=== Problem details ===
Scan the listing and copy each line where the word "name" is present.

=== Material for this task ===
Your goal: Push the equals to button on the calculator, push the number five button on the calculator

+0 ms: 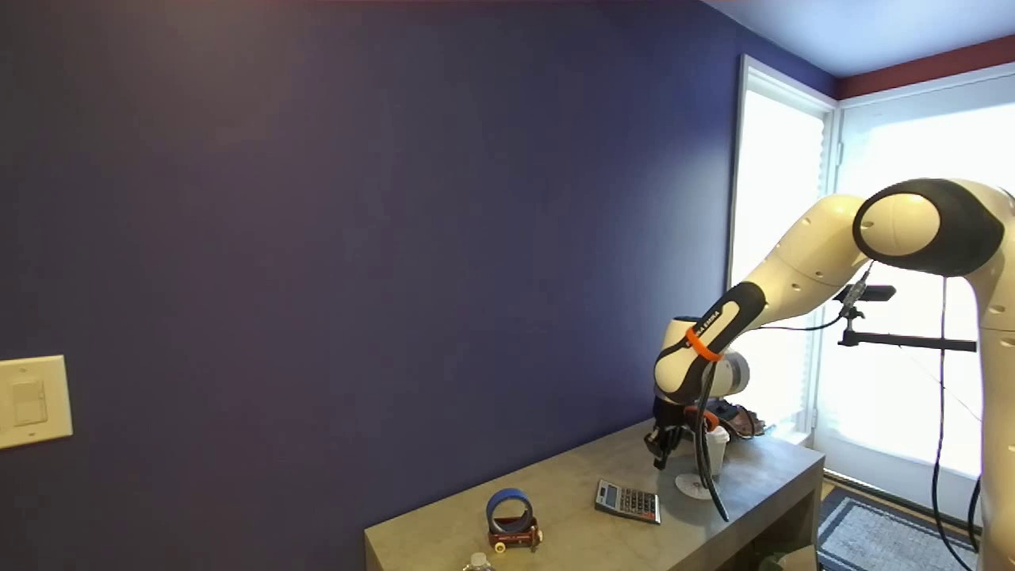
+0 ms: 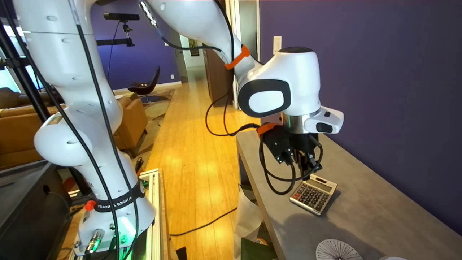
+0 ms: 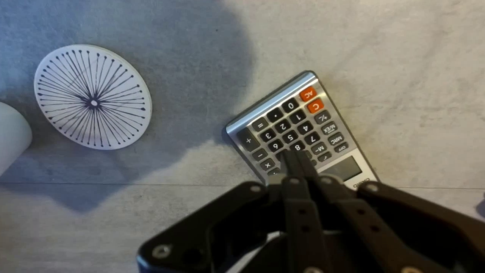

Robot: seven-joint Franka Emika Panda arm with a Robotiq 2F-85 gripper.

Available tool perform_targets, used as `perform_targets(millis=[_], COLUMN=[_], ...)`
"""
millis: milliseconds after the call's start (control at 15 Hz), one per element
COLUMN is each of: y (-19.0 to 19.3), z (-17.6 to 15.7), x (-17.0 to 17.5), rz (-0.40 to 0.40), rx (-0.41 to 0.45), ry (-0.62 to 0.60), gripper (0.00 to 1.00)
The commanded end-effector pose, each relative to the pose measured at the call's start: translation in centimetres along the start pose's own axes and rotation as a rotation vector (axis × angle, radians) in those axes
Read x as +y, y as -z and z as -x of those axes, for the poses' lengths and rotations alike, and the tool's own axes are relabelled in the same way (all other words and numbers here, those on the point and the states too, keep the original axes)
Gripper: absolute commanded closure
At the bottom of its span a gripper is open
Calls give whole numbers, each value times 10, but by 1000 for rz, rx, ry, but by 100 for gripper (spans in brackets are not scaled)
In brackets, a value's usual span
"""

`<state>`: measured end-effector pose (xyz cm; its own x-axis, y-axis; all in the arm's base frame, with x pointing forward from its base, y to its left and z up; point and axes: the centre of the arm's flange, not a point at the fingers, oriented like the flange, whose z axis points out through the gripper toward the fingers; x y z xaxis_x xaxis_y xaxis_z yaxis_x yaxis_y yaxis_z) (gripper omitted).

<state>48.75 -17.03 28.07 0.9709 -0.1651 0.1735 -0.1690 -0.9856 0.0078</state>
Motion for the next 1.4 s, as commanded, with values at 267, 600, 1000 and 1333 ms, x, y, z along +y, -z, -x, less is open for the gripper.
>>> perform_targets(millis=[267,600,1000,1333], y=[-19,-27,-54,-71], z=[-5,-9,-16,-32], x=[2,4,5,13], rz=[-32,-36,-79,-69], rx=[19,16,27,95], ry=[44,58,124,139], gripper=[99,100,100,100])
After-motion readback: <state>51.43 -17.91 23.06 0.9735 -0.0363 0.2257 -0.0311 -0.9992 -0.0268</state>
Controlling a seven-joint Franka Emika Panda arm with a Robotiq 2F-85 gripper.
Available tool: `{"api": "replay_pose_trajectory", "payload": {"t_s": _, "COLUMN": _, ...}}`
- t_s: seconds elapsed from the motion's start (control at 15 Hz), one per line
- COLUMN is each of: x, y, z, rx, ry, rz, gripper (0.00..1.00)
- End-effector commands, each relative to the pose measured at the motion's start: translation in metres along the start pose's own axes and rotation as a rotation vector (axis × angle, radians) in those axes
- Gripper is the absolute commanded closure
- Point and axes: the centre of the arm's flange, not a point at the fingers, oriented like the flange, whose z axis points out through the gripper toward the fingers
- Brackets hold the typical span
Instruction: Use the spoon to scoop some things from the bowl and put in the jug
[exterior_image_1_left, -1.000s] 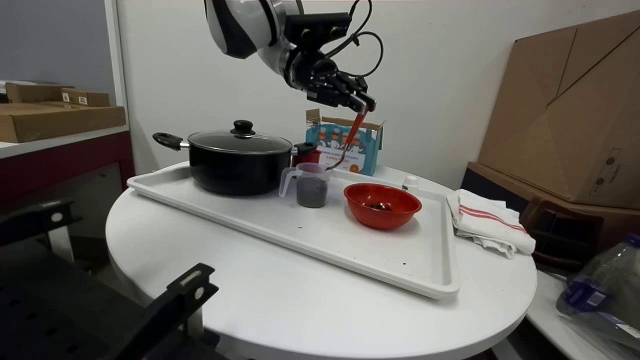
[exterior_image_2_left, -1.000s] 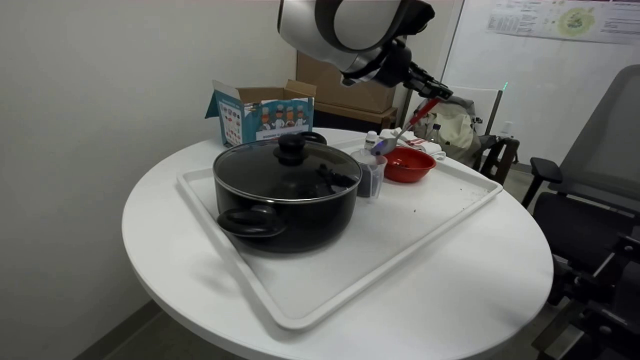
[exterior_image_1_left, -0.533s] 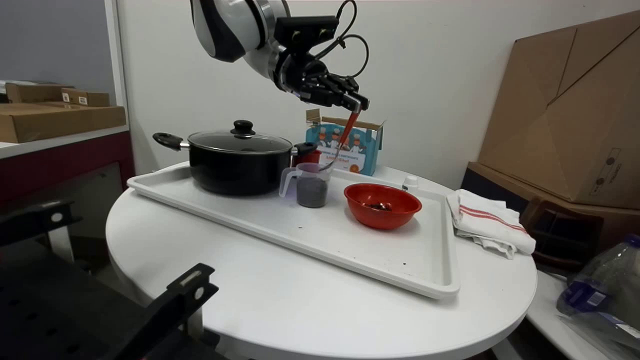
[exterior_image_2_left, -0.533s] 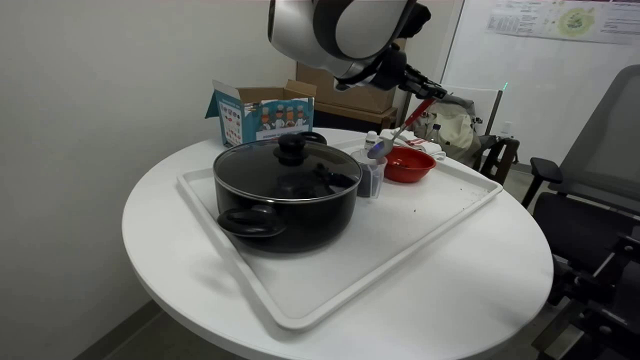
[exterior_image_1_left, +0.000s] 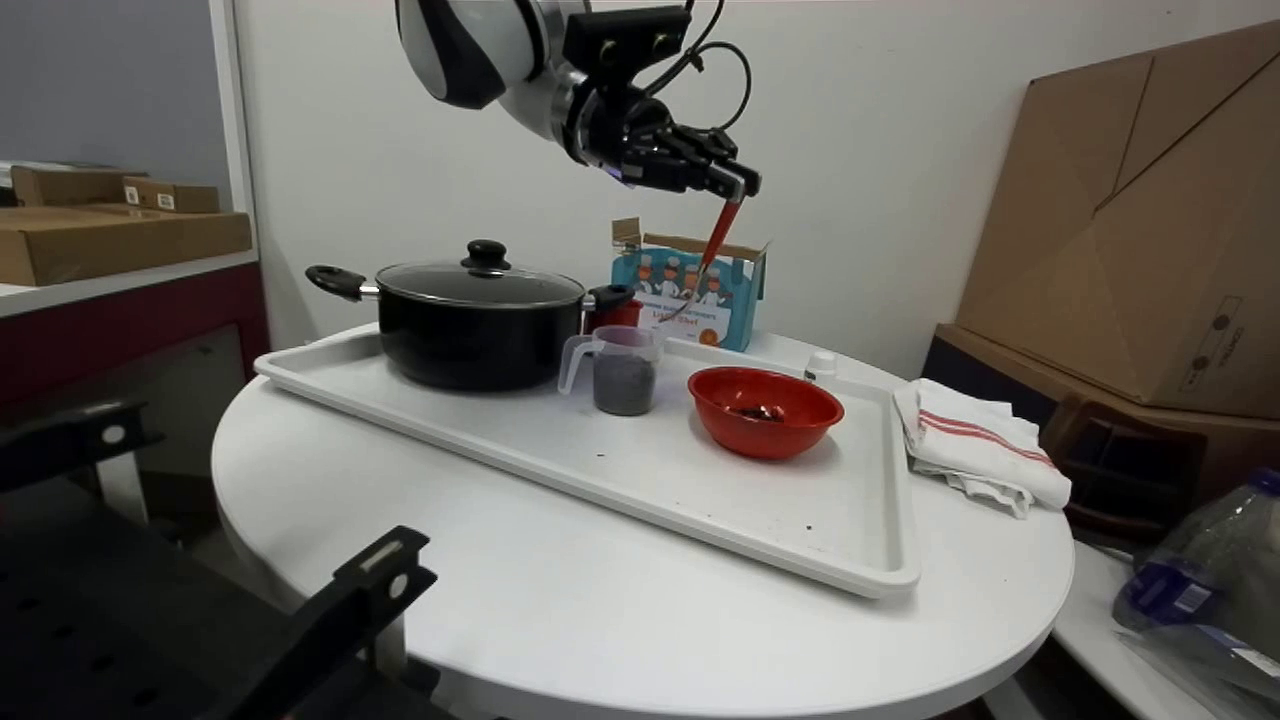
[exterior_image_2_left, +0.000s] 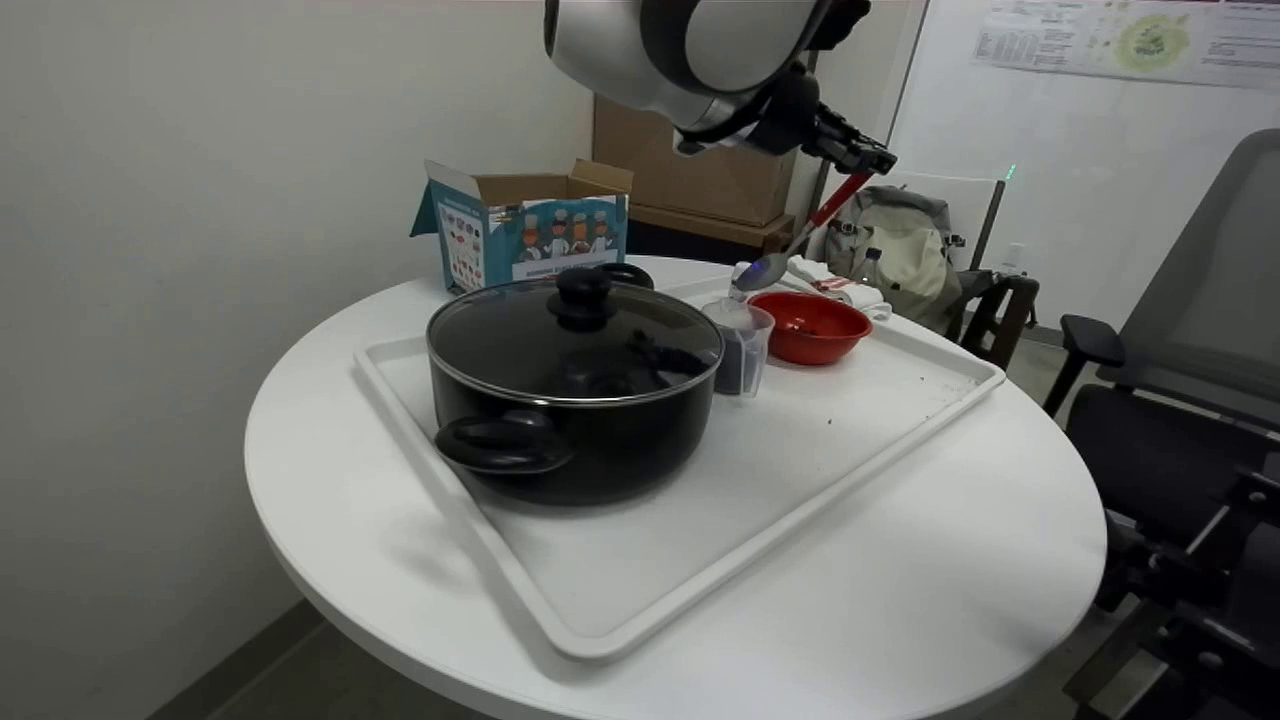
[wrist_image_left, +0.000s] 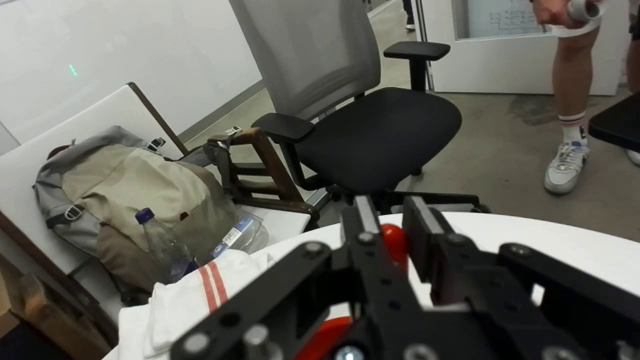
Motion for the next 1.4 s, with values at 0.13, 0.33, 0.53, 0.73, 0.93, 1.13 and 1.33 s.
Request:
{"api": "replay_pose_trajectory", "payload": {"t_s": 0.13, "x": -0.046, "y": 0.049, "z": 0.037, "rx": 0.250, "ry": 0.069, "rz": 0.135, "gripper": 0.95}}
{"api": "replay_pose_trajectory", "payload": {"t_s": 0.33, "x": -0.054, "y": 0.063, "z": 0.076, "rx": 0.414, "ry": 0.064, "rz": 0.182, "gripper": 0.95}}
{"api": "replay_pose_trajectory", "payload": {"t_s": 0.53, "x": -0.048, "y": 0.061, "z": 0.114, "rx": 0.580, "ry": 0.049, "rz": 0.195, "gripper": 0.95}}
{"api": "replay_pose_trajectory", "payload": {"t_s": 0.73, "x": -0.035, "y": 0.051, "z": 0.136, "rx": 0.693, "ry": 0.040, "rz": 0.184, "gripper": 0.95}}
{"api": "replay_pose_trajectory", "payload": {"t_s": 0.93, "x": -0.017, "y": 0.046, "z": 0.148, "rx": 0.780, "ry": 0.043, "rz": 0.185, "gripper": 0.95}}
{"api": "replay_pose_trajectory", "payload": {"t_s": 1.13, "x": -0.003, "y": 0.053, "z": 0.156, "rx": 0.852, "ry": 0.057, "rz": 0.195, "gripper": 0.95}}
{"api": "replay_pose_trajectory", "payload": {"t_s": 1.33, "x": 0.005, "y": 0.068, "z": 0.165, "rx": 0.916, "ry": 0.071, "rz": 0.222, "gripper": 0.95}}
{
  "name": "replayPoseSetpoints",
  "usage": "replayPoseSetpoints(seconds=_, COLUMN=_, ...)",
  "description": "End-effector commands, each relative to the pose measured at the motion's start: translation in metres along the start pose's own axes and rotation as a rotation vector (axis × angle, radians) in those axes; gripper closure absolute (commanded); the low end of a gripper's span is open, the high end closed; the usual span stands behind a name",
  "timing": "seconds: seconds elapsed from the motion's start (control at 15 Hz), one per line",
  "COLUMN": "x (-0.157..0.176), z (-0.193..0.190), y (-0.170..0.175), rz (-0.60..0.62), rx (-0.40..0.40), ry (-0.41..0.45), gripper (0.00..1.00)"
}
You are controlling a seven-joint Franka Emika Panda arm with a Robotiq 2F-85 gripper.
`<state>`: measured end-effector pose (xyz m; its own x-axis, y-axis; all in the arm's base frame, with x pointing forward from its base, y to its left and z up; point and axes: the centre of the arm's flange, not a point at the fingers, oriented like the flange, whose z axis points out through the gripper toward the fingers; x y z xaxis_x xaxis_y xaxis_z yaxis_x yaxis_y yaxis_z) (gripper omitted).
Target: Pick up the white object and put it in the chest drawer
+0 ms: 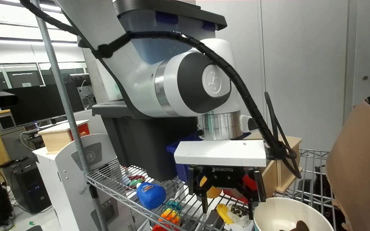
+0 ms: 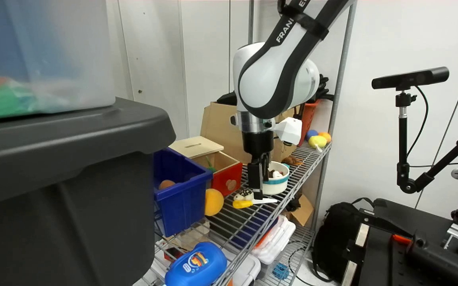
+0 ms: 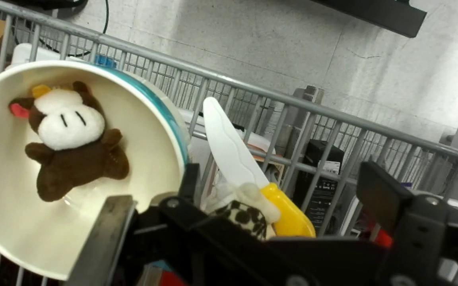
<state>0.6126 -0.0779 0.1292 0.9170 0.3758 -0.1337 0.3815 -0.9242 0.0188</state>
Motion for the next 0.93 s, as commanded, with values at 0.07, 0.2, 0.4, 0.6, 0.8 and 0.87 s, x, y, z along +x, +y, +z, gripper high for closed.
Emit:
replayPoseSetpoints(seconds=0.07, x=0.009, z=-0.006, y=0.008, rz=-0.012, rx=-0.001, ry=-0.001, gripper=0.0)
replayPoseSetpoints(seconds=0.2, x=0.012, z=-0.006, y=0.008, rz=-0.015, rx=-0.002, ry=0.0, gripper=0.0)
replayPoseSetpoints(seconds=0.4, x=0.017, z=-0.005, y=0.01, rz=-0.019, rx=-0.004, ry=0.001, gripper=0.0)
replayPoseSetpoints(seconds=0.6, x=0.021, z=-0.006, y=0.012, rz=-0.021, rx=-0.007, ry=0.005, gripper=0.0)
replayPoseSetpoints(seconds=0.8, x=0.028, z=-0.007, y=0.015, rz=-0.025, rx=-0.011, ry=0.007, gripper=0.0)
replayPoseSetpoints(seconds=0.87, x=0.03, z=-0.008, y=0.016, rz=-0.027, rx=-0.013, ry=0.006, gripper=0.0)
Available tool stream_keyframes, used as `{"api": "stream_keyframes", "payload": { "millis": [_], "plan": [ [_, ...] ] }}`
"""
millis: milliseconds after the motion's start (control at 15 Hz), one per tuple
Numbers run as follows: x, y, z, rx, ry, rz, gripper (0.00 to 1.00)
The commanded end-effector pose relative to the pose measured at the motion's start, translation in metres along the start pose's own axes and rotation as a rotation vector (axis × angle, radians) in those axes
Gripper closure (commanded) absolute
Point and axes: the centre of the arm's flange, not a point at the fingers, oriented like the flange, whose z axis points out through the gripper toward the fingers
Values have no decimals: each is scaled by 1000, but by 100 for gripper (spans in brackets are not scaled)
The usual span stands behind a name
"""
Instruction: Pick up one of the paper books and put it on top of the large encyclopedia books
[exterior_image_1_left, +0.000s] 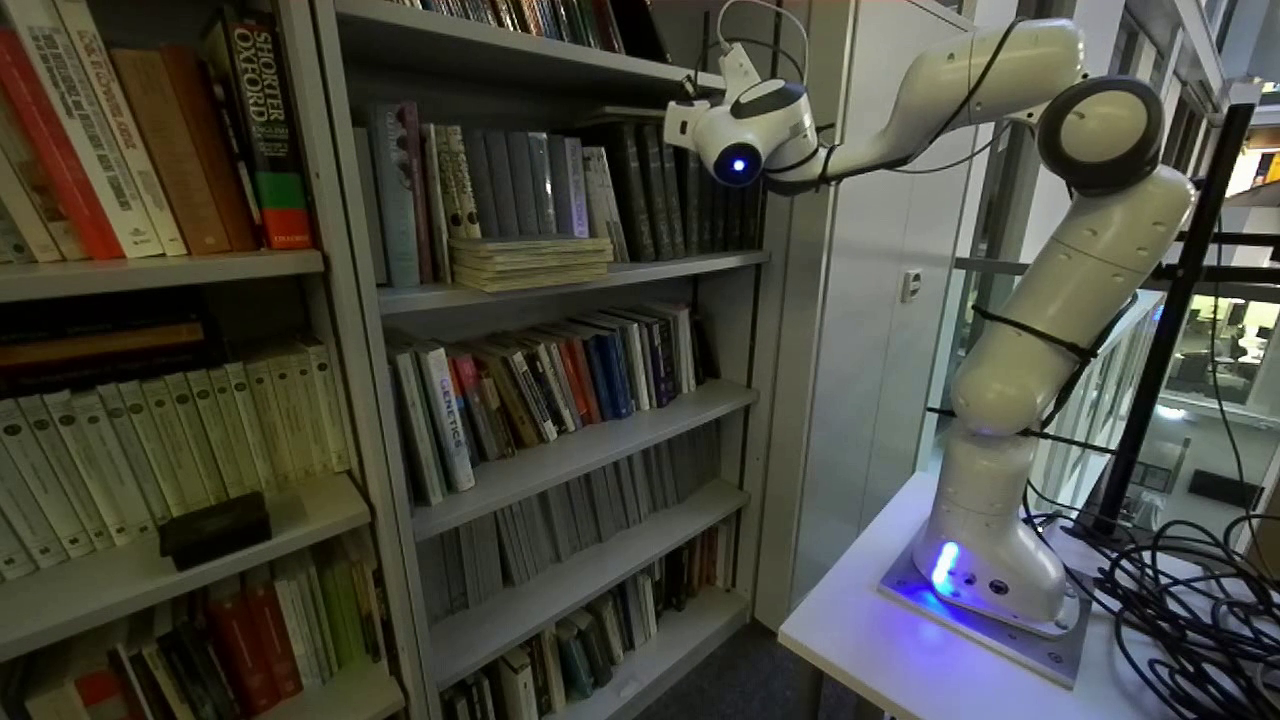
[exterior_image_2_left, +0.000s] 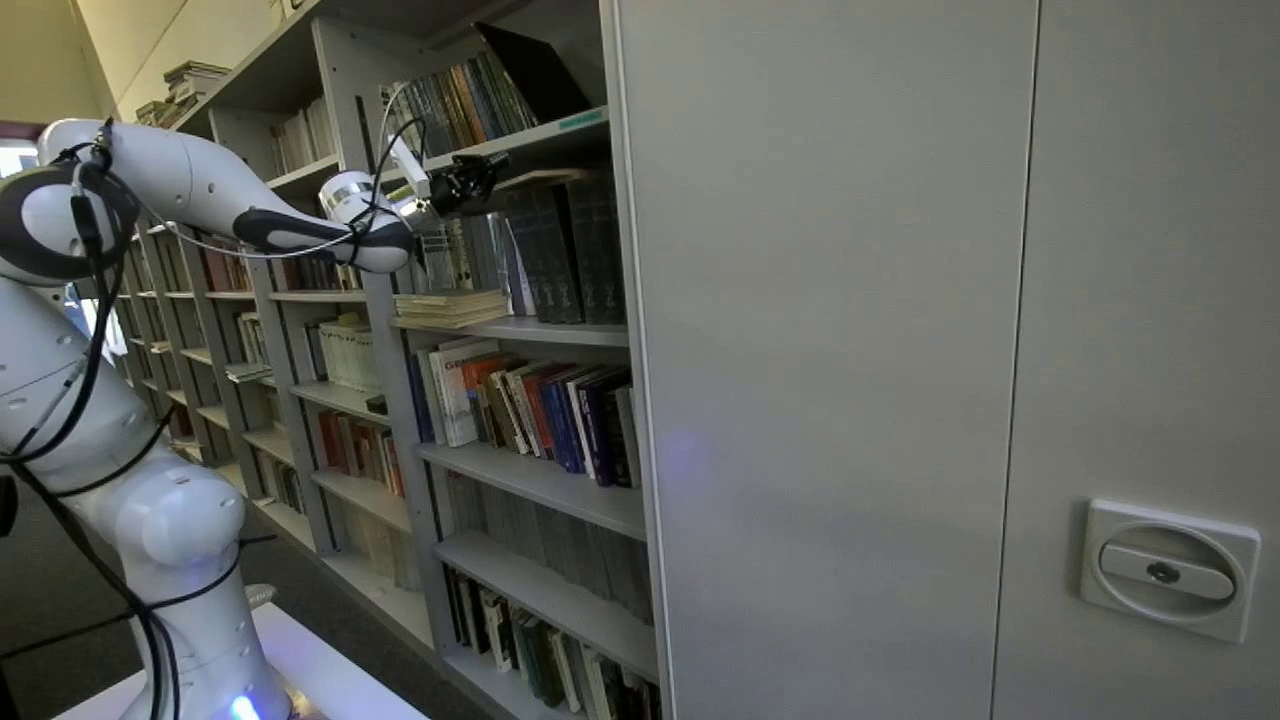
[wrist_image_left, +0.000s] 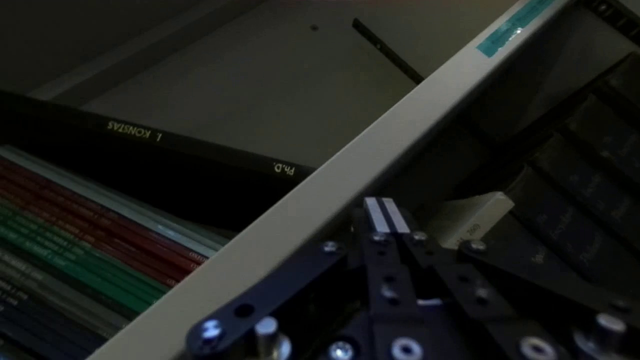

=== Reply ===
  "name": "replayPoseSetpoints",
  "description": "End-effector commands, each relative to the pose measured at the motion's start: translation in metres along the start pose's own axes and rotation as a rotation vector (axis × angle, radians) in those axes; gripper closure absolute (commanded); the low end of a gripper's span is open, the high end closed; the usual span stands behind a name",
The usual span stands behind a name

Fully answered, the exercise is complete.